Fitt became disillusioned with the handling of Northern Ireland by the British government. Labour’s Northern Ireland Secretary of State Roy Mason spent little time and effort on local political initiatives instead opting for a strategy of criminalisation and attempting to militarily defeat the IRA. This policy shift resulted in growing complaints of mistreatment of prisoners. The minority Labour Government was relying on Unionist votes in Parliament to survive and promised extra Westminster seats for Northern Ireland, which pointed to integration with Britain instead of devolved powersharing as the Government's emerging political preference.[21] In 1979, Fitt abstained from a crucial vote in the House of Commons which brought down the Labour government, citing the way that the government had failed to help the nationalist population and tried to form a deal with the Ulster Unionist Party: “under no circumstances will I support the Labour government in a vote of confidence because of the attitude of the Secretary of State and the policies of the government in Northern Ireland”.[22]

As the 1970s were coming to a close, Fitt believed that the SDLP had changed and had become simply a "Catholic nationalist party".[23] He increasingly felt isolated within the party with Fortnight, a Belfast current affairs magazine, describing him at the time as the "only Labour man" left. [22]

In 1979, Gerry Fitt left the party altogether after he had agreed to constitutional talks with British Secretary of State Humphrey Atkins without any provision for an 'Irish dimension' and had then seen his decision overturned by the SDLP party conference. Like Paddy Devlin before him, he claimed the SDLP had ceased to be a socialist force.[24]


Gerry Fitt enters the 1980s no longer a member of the SDLP but is still the MP for West Belfast. Politics in nationalist communities were about to change as the prison protests over political status became the Hunger Strikes and Provisional Sinn Fein make a strategic turn towards electoral politics.

In 1981, Fitt opposed the hunger strikes in the Maze prison in Belfast. In April of that year, he contacted the Northern Ireland Office (NIO) to seek assurances that the British government would not give in to the hunger strikers' demands for political status.[25] In the Westminster parliament, he urged the Conservative Government "not to make the mistake of granting political status".[26]

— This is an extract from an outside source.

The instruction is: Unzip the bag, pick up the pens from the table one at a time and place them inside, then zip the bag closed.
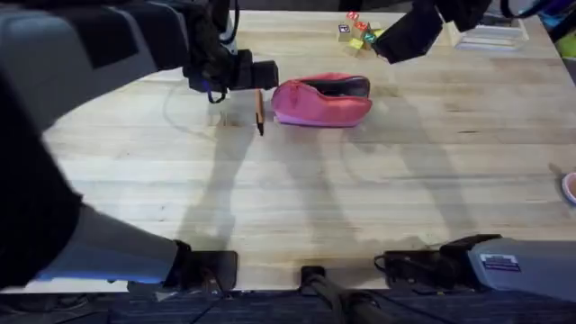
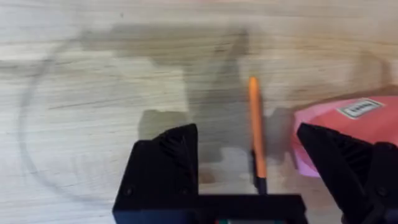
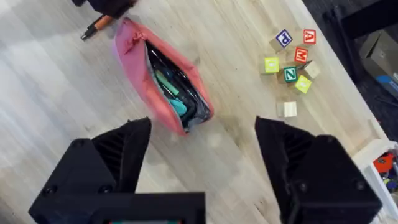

Fitt's seat in Westminster was targeted by Sinn Féin as well as by the SDLP. In June 1983, he lost his seat in Belfast West to Gerry Adams, in part due to competition from an SDLP candidate. Fitt, standing as an Independent Socialist with no party machine behind him and with widespread nationalist criticism over his stance on the H Block hunger strikes, still received over 10,326 votes but he lost the seat to Gerry Adams who polled 16,379 votes with the SDLP’s Joe Hendron coming second with 10,934 votes.

The following month, on 14 October 1983, he was created a UK life peer as Baron Fitt, of Bell's Hill in the County of Down.[27] (The Fitt family were evacuated to Bell's Hill during the Belfast Blitz.)[28] His Belfast home was firebombed a month after he was made a peer and he moved to live in London.

Later career

In his later life he was an active member of the House of Lords, where he was strongly critical of some aspects of the political developments of Northern Ireland. Until the appointment of Margaret Ritchie in 2019 he was unique in that he was the only nationalist or republican from Northern Ireland to have been elevated to the House of Lords.[citation needed]

Political beliefs

Although Fitt was initially considered a nationalist politician, his career often defied the traditional terms used for the discussion of Northern Irish politics.[29] He sometimes said that he considered himself first and foremost a socialist politician rather than a nationalist.[29] For example, on 11 October 1974 he stated, "In Northern Ireland it is very difficult to be a socialist without being labelled a Unionist socialist or an anti-partitionist socialist, but I am a socialist....".[30]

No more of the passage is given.